Brief: Pictures aside, repeat the listing below exactly.

Dataset section:

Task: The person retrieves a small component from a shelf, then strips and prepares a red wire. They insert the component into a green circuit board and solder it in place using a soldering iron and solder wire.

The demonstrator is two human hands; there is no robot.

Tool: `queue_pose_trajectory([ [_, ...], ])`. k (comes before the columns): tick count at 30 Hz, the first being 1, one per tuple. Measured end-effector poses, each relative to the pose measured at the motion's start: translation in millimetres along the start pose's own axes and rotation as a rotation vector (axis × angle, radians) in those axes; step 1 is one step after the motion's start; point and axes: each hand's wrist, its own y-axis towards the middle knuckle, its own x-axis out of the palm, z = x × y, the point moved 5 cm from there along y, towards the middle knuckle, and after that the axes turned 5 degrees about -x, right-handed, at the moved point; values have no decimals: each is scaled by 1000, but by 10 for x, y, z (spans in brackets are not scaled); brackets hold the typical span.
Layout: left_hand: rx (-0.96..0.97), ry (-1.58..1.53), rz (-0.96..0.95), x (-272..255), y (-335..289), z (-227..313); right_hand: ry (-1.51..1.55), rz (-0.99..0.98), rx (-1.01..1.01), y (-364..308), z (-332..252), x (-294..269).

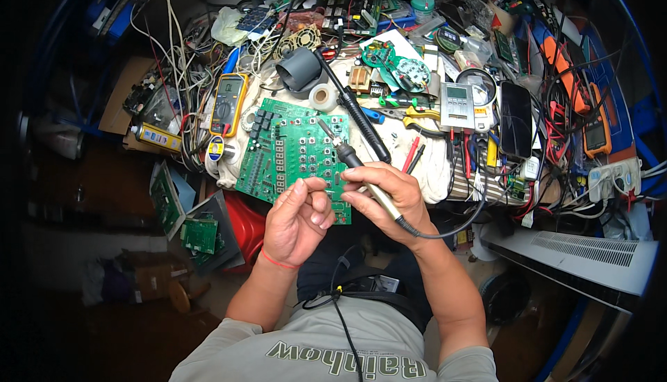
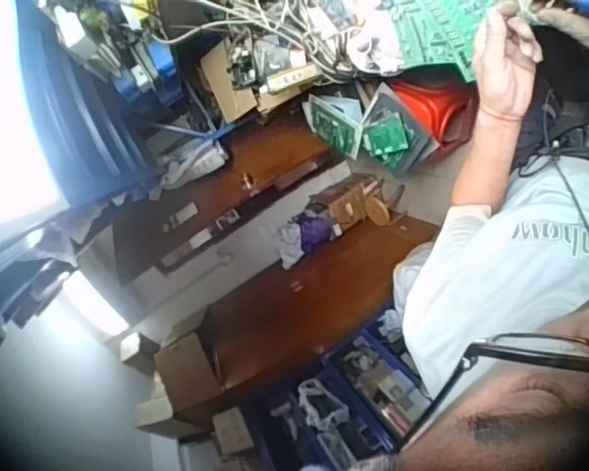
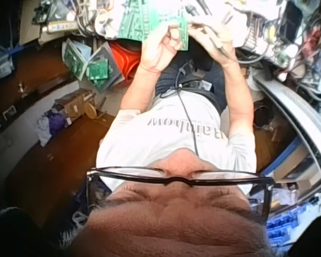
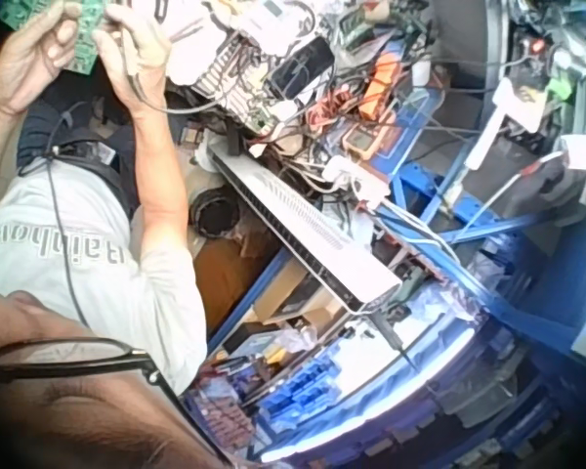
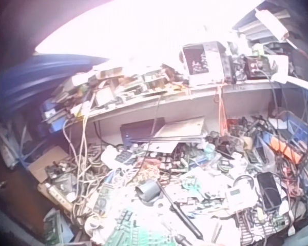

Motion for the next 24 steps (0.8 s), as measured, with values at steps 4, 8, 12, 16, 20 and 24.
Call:
queue_pose_trajectory([
  [4,14,0,-9,-96,36,81,-88,44,-61,-15,42,-58],
  [8,84,-46,50,-280,21,224,-251,66,-113,-22,76,-249],
  [12,87,63,182,-410,15,326,-406,83,-174,-14,90,-418],
  [16,-238,667,105,-171,-110,215,-463,113,-239,1,76,-484],
  [20,808,1774,115,498,-188,174,-436,27,-294,26,55,-349],
  [24,441,1299,273,373,131,51,-317,-40,-334,50,79,-129],
])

Solution to the problem:
Task: The person retrieves a small component from a shelf, then strips and prepares a red wire. They insert the component into a green circuit board and solder it in place using a soldering iron and solder wire.

The demonstrator is two human hands; there is no robot.

Tool: `queue_pose_trajectory([ [_, ...], ])`. k (comes before the columns): tick count at 30 Hz, the first being 1, one per tuple. Measured end-effector poses, each relative to the pose measured at the motion's start: translation in millimetres along the start pose's own axes and rotation as a rotation vector (axis × angle, radians) in those axes; step 1 is one step after the motion's start; point and axes: each hand's wrist, its own y-axis towards the middle knuckle, its own x-axis out of the palm, z = x × y, the point moved 5 cm from there along y, towards the middle knuckle, and after that the axes turned 5 degrees about -x, right-handed, at the moved point; values have no decimals: each is scaled by 1000, but by 10 for x, y, z (spans in brackets are not scaled); brackets hold the typical span.
Layout: left_hand: rx (-0.96..0.97), ry (-1.58..1.53), rz (-0.96..0.95), x (-272..255), y (-335..289), z (-227..313); right_hand: ry (-1.51..1.55), rz (-0.99..0.98), rx (-1.01..1.01), y (-364..308), z (-332..252), x (-294..269).


Motion for the next 24 steps (0.8 s), as measured, with values at steps 4, 8, 12, 16, 20 and 24.
Call:
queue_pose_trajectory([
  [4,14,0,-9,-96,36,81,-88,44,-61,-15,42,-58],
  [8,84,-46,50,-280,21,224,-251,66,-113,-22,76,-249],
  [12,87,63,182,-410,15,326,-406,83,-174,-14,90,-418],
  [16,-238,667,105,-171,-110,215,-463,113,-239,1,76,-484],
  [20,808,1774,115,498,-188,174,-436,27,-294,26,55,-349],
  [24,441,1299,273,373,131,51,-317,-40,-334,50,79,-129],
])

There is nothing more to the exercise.